Task description
From the first line to the last, repeat the data exactly but leave out the pictures.

═══ Collected data

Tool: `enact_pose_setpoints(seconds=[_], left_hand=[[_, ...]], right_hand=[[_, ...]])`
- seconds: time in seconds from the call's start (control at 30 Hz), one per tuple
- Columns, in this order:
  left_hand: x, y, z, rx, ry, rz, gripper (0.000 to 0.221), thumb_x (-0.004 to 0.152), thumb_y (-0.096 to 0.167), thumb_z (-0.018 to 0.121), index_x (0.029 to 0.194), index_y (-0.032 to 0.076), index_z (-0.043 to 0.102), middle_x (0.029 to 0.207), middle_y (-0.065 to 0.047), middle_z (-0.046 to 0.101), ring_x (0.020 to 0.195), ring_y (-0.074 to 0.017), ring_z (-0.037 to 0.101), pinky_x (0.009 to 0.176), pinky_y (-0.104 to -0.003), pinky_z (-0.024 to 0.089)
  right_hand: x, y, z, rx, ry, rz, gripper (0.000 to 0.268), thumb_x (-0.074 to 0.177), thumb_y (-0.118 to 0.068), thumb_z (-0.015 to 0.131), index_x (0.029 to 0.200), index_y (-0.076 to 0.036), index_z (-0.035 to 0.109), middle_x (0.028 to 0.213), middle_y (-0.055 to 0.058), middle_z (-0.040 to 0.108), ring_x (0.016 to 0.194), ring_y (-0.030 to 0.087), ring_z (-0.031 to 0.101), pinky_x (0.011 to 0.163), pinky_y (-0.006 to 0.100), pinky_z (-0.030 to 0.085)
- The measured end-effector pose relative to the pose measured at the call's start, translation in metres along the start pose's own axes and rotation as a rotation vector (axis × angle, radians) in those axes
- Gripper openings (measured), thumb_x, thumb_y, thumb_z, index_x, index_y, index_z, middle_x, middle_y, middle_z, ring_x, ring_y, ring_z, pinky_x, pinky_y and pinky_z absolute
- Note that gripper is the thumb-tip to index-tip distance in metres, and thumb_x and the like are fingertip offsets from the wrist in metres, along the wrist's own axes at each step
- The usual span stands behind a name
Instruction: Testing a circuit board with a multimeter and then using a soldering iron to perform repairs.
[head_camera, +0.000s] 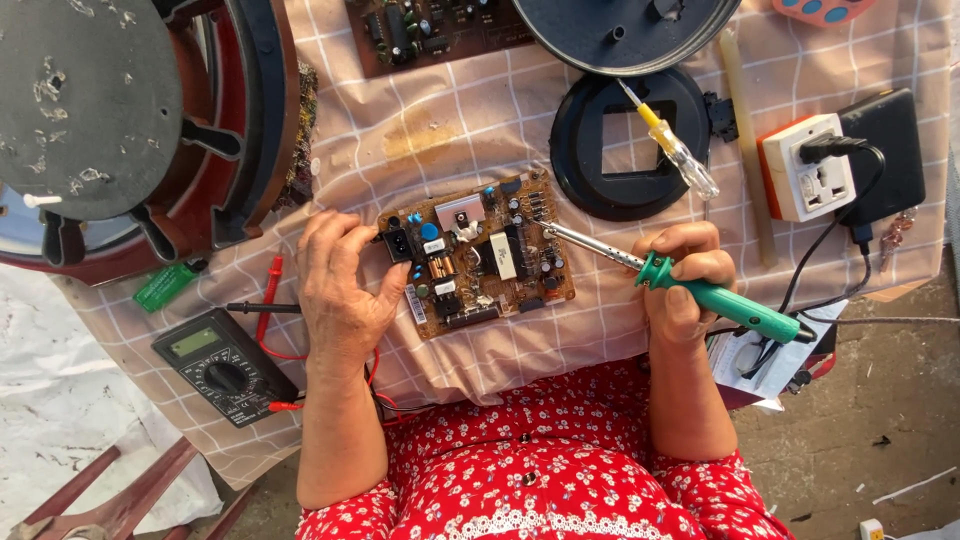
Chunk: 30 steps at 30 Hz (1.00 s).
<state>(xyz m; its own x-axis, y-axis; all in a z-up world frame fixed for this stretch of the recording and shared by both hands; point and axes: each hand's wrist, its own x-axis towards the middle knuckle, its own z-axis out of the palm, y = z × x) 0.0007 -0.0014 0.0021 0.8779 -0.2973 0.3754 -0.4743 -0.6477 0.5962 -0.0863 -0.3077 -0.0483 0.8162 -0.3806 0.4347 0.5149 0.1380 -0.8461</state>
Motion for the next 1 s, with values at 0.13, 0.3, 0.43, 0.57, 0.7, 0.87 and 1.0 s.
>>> enact_pose_setpoints(seconds=[0.13, 0.3, 0.43, 0.57, 0.7, 0.87, 1.0], left_hand=[[0.001, 0.001, -0.001, 0.002, -0.007, 0.006, 0.035, 0.080, 0.032, 0.063, 0.096, 0.003, 0.056, 0.098, -0.013, 0.050, 0.101, -0.0362, 0.048, 0.088, -0.045, 0.038], [0.000, -0.001, 0.000, 0.008, -0.011, 0.008, 0.035, 0.080, 0.032, 0.063, 0.096, 0.003, 0.056, 0.098, -0.013, 0.050, 0.101, -0.0358, 0.048, 0.089, -0.045, 0.038], [0.001, 0.000, -0.001, -0.003, -0.002, 0.004, 0.035, 0.080, 0.033, 0.063, 0.097, 0.003, 0.056, 0.098, -0.013, 0.050, 0.101, -0.0356, 0.048, 0.089, -0.045, 0.038], [0.001, 0.001, 0.000, -0.010, -0.003, -0.001, 0.035, 0.080, 0.032, 0.063, 0.097, 0.002, 0.056, 0.098, -0.013, 0.050, 0.101, -0.0366, 0.048, 0.088, -0.046, 0.038], [0.002, 0.001, -0.001, -0.007, -0.009, 0.001, 0.035, 0.080, 0.032, 0.063, 0.097, 0.002, 0.056, 0.098, -0.013, 0.050, 0.101, -0.0360, 0.048, 0.088, -0.046, 0.038], [0.001, 0.001, 0.000, 0.004, -0.007, 0.014, 0.035, 0.081, 0.032, 0.063, 0.097, 0.002, 0.055, 0.098, -0.013, 0.050, 0.101, -0.0359, 0.048, 0.088, -0.046, 0.039], [0.002, 0.003, -0.001, 0.005, 0.001, 0.021, 0.035, 0.081, 0.032, 0.063, 0.097, 0.002, 0.056, 0.098, -0.013, 0.050, 0.101, -0.0370, 0.048, 0.088, -0.046, 0.038]], right_hand=[[-0.002, 0.000, -0.002, -0.010, -0.018, -0.019, 0.023, 0.073, -0.022, 0.056, 0.068, -0.009, 0.036, 0.079, 0.020, 0.042, 0.060, 0.034, 0.057, 0.053, 0.032, 0.046], [-0.004, 0.001, -0.005, 0.008, -0.037, -0.013, 0.022, 0.074, -0.021, 0.054, 0.068, -0.010, 0.036, 0.079, 0.019, 0.042, 0.059, 0.033, 0.057, 0.051, 0.031, 0.046], [-0.002, 0.001, 0.000, -0.005, -0.068, -0.034, 0.021, 0.075, -0.021, 0.054, 0.069, -0.010, 0.038, 0.081, 0.019, 0.042, 0.060, 0.033, 0.056, 0.054, 0.031, 0.046], [-0.001, 0.001, 0.002, -0.001, -0.089, -0.040, 0.021, 0.075, -0.021, 0.055, 0.068, -0.009, 0.039, 0.081, 0.019, 0.041, 0.058, 0.032, 0.055, 0.053, 0.032, 0.045], [-0.004, -0.001, 0.002, -0.025, -0.105, -0.058, 0.021, 0.074, -0.020, 0.056, 0.067, -0.008, 0.040, 0.081, 0.021, 0.041, 0.058, 0.033, 0.054, 0.053, 0.033, 0.045], [0.001, -0.002, 0.006, -0.058, -0.007, -0.064, 0.024, 0.073, -0.023, 0.056, 0.064, -0.009, 0.039, 0.078, 0.019, 0.044, 0.055, 0.030, 0.055, 0.048, 0.029, 0.044], [0.007, -0.012, 0.001, -0.012, 0.099, -0.048, 0.025, 0.076, -0.029, 0.051, 0.067, -0.012, 0.035, 0.075, 0.014, 0.040, 0.051, 0.023, 0.052, 0.041, 0.022, 0.042]])
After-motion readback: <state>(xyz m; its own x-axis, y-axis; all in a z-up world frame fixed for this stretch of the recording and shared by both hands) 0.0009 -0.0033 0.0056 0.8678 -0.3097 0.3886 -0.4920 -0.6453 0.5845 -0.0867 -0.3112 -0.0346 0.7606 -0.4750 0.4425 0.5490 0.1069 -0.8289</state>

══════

Completed task
Tool: `enact_pose_setpoints(seconds=[_], left_hand=[[_, ...]], right_hand=[[_, ...]])`
- seconds: time in seconds from the call's start (control at 30 Hz), one per tuple
- Columns, in this order:
  left_hand: x, y, z, rx, ry, rz, gripper (0.000 to 0.221), thumb_x (-0.004 to 0.152), thumb_y (-0.096 to 0.167), thumb_z (-0.018 to 0.121), index_x (0.029 to 0.194), index_y (-0.032 to 0.076), index_z (-0.043 to 0.102), middle_x (0.029 to 0.207), middle_y (-0.065 to 0.047), middle_z (-0.046 to 0.101), ring_x (0.020 to 0.195), ring_y (-0.074 to 0.017), ring_z (-0.037 to 0.101), pinky_x (0.009 to 0.176), pinky_y (-0.104 to -0.003), pinky_z (-0.024 to 0.089)
  right_hand: x, y, z, rx, ry, rz, gripper (0.000 to 0.268), thumb_x (-0.074 to 0.177), thumb_y (-0.118 to 0.068), thumb_z (-0.015 to 0.131), index_x (0.029 to 0.200), index_y (-0.076 to 0.036), index_z (-0.035 to 0.109), middle_x (0.028 to 0.213), middle_y (-0.055 to 0.058), middle_z (-0.040 to 0.108), ring_x (0.016 to 0.194), ring_y (-0.030 to 0.087), ring_z (-0.031 to 0.101), pinky_x (0.011 to 0.163), pinky_y (-0.006 to 0.100), pinky_z (-0.030 to 0.085)
- The measured end-effector pose relative to the pose measured at the call's start, translation in metres along the start pose's own axes and rotation as a rotation vector (axis × angle, radians) in those axes
- Gripper openings (measured), thumb_x, thumb_y, thumb_z, index_x, index_y, index_z, middle_x, middle_y, middle_z, ring_x, ring_y, ring_z, pinky_x, pinky_y and pinky_z absolute
- Note that gripper is the thumb-tip to index-tip distance in metres, and thumb_x and the like are fingertip offsets from the wrist in metres, along the wrist's own axes at each step
- The usual span stands behind a name
Instruction: Testing a circuit board with a multimeter and then using a soldering iron to perform repairs.
[head_camera, +0.000s] 
Chunk: 30 steps at 30 Hz (1.00 s).
<state>(xyz m; its own x-axis, y-axis; all in a z-up world frame fixed for this stretch of the recording and shared by both hands; point and axes: each hand's wrist, its own x-axis towards the middle knuckle, its own z-axis out of the palm, y = z × x) 0.0007 -0.0014 0.0021 0.8779 -0.2973 0.3754 -0.4743 -0.6477 0.5962 -0.0863 -0.3077 -0.0483 0.8162 -0.3806 0.4347 0.5149 0.1380 -0.8461</state>
Motion for the next 1 s, with values at 0.13, 0.3, 0.43, 0.57, 0.7, 0.87 and 1.0 s.
>>> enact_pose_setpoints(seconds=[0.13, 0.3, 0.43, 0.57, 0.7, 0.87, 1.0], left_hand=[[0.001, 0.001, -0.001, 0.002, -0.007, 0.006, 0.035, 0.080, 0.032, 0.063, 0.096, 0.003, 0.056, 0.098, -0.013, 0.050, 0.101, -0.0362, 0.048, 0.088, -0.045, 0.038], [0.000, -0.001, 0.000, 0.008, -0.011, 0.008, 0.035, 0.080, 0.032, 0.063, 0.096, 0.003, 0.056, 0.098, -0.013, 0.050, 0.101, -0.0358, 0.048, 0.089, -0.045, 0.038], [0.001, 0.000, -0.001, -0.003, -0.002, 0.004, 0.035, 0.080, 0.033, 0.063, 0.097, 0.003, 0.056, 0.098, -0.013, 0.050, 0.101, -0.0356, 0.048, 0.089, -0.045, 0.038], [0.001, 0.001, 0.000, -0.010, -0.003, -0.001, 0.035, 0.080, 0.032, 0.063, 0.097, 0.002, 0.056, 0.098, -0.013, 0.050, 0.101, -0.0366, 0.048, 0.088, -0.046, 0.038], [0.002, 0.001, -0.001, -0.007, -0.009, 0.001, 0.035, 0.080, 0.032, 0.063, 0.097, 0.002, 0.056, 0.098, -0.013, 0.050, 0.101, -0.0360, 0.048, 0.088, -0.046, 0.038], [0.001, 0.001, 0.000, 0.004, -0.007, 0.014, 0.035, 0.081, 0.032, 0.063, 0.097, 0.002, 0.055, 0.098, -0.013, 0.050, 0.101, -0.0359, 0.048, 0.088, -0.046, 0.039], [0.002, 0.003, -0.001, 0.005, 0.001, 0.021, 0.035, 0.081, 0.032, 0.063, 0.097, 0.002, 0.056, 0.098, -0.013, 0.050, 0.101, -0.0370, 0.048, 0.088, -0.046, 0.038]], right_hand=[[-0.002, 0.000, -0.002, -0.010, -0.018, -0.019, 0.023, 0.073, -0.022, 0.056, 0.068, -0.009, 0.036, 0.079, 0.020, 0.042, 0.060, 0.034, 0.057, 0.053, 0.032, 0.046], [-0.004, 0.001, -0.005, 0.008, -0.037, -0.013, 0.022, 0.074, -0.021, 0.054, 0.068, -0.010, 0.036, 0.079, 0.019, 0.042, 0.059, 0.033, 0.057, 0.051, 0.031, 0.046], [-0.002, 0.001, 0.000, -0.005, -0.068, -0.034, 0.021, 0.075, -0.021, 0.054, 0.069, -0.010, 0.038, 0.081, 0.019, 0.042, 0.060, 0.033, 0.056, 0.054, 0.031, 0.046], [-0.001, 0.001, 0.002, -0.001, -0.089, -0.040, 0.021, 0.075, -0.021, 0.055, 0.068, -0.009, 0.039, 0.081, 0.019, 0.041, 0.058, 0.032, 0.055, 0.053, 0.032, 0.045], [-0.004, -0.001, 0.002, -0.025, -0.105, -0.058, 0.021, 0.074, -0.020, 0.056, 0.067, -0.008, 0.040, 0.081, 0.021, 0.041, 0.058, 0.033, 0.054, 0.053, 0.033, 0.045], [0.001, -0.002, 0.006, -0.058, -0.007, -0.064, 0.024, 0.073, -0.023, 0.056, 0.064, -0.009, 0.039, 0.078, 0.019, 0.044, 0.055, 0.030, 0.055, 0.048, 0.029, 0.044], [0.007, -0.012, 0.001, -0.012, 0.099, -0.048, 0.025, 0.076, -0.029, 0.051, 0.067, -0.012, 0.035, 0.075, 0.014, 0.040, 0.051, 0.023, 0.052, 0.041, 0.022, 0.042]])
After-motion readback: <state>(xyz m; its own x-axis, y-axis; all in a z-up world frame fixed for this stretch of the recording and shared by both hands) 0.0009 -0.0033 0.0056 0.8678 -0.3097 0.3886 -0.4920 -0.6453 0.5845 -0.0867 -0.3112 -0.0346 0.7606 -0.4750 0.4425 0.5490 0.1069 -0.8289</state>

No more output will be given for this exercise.